90% of the islands remain in darkness after sunset, although efforts are on to provide power to the islands. The state government had appointed the WBREDA as the nodal agency for its solar power project for the Sundarbans. Part of the project cost under the low cost non-conventional energy project was shared by the central government. There are two schemes under the project. Under the first, a small unit priced at Rs. 14,000 each was provided to domestic consumers who had to pay Rs. 3,000 for it while the rest was equally shared between the centre and the state. For the other, consumers have to pay Rs. 8,500 for a big unit while the central government provides a subsidy of Rs. 10,000 and the state shells out Rs. 5,500.

==Transport==
Basanti is on the State Highway 3.

==Healthcare==
===Rural hospital===
Basanti Rural Hospital at Basanti, with 30 beds, is the major government medical facility in the Basanti CD block.

===Dominique Lapierre's floating hospitals===
Four launches with doctors carrying medicines, sophisticated portable X-ray and echo-cardiograph machines, provided by the French author Dominique Lapierre move along the waterways of the Sundarbans to its furthest corners. Residents of such places as Sandeshkhali, Basanti, Gosaba and Kultali have expressed their gratitude to him for his support when he came in 2004. Since 1981, Lapierre has dedicated half of his royalty earnings from his books to sustain a humanitarian movement in the slums of Kolkata and the deprived areas of rural Bengal. For his work, Lapierre was made a citizen of honour of Kolkata.

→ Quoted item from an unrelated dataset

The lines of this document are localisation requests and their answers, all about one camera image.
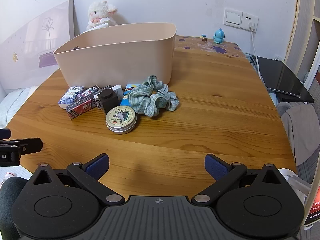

===Arsenic contamination===
A study of the School of Environmental Studies, most of whose surveyors are Jadavpur University scholars, shows the extent of arsenic contamination in the ground water of South 24-Parganas is shocking. High levels of arsenic in ground water was found in 12 blocks of the district. Water samples collected from tubewells in the affected places contained arsenic above the normal level (10 microgram a litre as specified by the World Health Organization). The affected blocks include Basanti.